I’d highly recommend reading Bonkoski’s post on Forsp for greater familiarity, but I’ll cover the basics here.

Forsp is a series of instructions, and it has a stack of values, an environment binding names to values, and a call stack (implicit in recursive interpreters and not reified in the language.)

One of the values is a “thunk”, a zero-argument function, or computation, that closes over the environment you can force later.

The core language’s only values are atoms and thunks, but I added numbers to make things a little easier. You can quote values to put them directly on the stack ('atom'), and thunks are instructions surrounded by parenthesis, and are always pushed onto the stack directly.

You can pop, which pops a name, then a value, off the stack, and binds the value to the name in the current environment. Similarly, you can push, which pops a name off the stack, and pushes the value bound to that name in the current environment onto the stack. I found this terminology a little confusing, so it’s important to remember that it’s from the perspective of the stack, not the environment.
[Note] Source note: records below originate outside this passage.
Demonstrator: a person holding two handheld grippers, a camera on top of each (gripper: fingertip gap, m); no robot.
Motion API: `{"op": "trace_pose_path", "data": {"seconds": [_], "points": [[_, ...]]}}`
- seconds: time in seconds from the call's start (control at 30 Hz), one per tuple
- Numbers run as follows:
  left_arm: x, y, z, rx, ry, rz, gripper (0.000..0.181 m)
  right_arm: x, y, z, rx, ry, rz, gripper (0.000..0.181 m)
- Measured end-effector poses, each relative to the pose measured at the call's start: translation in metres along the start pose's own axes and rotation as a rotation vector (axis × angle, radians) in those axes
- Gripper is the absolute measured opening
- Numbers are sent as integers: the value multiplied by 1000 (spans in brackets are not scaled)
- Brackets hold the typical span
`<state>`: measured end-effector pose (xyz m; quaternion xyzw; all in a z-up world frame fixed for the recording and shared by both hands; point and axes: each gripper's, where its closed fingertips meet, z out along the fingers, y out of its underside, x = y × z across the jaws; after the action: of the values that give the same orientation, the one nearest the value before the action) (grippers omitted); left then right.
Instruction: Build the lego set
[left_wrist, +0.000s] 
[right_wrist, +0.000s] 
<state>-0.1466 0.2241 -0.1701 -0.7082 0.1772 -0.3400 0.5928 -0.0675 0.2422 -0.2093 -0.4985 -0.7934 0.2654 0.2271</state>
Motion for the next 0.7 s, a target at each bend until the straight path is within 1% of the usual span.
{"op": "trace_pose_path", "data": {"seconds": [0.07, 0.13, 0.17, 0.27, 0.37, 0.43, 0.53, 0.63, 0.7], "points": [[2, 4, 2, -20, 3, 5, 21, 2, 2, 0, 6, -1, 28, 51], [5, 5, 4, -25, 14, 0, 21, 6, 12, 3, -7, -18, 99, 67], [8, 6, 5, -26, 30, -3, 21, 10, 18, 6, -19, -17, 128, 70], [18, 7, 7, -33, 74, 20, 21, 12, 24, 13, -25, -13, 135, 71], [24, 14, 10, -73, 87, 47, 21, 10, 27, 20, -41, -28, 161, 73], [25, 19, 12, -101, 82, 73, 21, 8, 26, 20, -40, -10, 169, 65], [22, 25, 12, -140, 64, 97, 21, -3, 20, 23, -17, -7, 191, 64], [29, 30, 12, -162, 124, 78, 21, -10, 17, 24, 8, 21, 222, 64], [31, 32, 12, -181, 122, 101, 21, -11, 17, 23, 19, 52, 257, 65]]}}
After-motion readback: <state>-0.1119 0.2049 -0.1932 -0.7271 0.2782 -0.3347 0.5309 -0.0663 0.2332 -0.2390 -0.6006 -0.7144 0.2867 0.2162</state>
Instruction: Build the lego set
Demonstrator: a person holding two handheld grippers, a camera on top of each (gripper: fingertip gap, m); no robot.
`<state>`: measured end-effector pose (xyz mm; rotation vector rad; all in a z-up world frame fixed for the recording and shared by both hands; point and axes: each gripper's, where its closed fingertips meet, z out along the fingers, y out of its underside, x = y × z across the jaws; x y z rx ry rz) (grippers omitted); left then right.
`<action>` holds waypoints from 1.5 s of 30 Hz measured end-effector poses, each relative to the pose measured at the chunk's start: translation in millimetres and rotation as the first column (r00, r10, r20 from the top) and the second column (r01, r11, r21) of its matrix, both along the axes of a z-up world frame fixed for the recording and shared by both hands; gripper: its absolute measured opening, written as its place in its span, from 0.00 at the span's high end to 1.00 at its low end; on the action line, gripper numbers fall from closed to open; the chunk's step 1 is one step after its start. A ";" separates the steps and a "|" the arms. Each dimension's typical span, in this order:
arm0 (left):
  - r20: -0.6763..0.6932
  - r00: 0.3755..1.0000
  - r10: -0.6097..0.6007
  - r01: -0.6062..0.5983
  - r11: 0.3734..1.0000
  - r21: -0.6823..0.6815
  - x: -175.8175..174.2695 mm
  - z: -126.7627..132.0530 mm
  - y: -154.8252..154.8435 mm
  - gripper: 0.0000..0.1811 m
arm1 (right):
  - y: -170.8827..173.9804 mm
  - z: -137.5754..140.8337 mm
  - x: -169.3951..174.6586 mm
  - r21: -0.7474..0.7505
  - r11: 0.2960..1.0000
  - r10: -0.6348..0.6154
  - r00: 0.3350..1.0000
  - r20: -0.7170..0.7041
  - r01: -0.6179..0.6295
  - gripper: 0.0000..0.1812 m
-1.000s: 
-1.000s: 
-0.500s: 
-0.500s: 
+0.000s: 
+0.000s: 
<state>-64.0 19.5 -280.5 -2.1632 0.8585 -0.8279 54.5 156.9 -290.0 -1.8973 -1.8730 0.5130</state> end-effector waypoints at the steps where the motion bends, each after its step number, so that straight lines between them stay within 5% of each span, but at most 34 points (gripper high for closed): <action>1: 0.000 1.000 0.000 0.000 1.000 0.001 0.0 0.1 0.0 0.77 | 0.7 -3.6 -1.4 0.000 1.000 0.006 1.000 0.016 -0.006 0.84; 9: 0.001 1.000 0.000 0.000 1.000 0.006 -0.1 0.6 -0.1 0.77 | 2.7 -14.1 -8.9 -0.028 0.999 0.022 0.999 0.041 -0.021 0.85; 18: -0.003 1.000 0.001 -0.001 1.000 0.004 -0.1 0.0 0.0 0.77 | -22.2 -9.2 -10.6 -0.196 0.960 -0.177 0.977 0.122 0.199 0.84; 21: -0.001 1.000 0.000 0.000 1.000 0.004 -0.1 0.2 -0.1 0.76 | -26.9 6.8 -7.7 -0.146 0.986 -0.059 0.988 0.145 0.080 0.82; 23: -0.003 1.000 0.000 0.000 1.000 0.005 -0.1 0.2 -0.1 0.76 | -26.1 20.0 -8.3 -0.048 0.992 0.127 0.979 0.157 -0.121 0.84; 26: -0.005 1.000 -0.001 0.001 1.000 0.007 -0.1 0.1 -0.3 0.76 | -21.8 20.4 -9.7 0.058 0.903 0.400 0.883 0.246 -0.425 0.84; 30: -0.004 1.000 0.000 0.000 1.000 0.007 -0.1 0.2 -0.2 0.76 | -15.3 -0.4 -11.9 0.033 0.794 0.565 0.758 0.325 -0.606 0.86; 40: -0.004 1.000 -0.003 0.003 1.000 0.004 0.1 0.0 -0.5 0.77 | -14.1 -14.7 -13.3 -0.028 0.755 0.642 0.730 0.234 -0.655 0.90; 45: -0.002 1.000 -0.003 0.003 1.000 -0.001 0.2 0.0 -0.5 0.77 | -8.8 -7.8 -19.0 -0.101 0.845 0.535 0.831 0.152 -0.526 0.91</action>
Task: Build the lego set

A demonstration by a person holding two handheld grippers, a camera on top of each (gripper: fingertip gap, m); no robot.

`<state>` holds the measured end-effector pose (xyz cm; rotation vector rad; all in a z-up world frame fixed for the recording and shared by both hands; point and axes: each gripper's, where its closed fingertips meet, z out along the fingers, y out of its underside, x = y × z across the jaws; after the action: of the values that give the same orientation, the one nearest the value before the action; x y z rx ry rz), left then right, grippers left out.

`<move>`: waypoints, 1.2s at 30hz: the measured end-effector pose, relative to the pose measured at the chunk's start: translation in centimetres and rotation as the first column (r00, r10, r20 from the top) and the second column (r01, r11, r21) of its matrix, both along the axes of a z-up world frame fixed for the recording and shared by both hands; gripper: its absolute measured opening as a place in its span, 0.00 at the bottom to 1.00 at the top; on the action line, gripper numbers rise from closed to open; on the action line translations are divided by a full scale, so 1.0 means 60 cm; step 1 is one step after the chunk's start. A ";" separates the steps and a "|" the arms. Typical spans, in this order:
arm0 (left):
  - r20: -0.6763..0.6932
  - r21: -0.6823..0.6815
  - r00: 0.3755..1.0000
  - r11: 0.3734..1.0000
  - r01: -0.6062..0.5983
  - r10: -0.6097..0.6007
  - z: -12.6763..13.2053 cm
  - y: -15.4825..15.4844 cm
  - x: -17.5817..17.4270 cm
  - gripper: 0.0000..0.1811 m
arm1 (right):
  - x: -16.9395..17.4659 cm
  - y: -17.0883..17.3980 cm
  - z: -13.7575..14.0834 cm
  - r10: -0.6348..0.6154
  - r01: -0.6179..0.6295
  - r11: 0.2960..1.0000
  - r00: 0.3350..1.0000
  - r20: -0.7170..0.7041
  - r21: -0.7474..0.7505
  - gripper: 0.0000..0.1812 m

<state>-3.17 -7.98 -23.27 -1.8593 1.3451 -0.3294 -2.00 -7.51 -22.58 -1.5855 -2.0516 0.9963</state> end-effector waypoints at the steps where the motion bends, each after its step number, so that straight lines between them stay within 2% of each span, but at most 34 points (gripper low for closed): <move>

You can force, which pops a thunk from the stack and calls it. Bonkoski says that you can understand thunks as single argument functions from stack -> stack, but these thunks frequently take named arguments by popping values from the stack to the environment immediately, then referring to them later in the function, so it can also be helpful to understand these thunks as taking arguments and returning values.

There is some additional syntactic sugar:

SugarCodeCommentary
'atomquote atomPush an atom literal to the stack
$atomquote atom popSee pop above, binds a value to atom.
^atomquote atom pushReference atom in the environment, pushing the bound value to the stack.
atomquote atom push forceCall the atom thunk from the environment

I also added numbers (always literal, also quotable) and inc, because I wanted a built-in function to call on numbers. Bonkoski later adds cons, related functions, cswap, etc. I added println to make debugging easier

Forsp has no looping construct, but you can Y-combinator with it just fine.

Compiling Forsp

Compiling is a pretty broad topic, but usually when someone talk about compiling a language, they frequently mean lowering a high level language all the way to machine code, and I’m not doing that, I’m compiling to Rust, which is a lot less impressive. Rust is also a high level language, so writing a compiler from Forsp to Rust is actually really easy. It’s almost as easy as writing an interpreter in Rust. It’s so easy I won’t demonstrate it.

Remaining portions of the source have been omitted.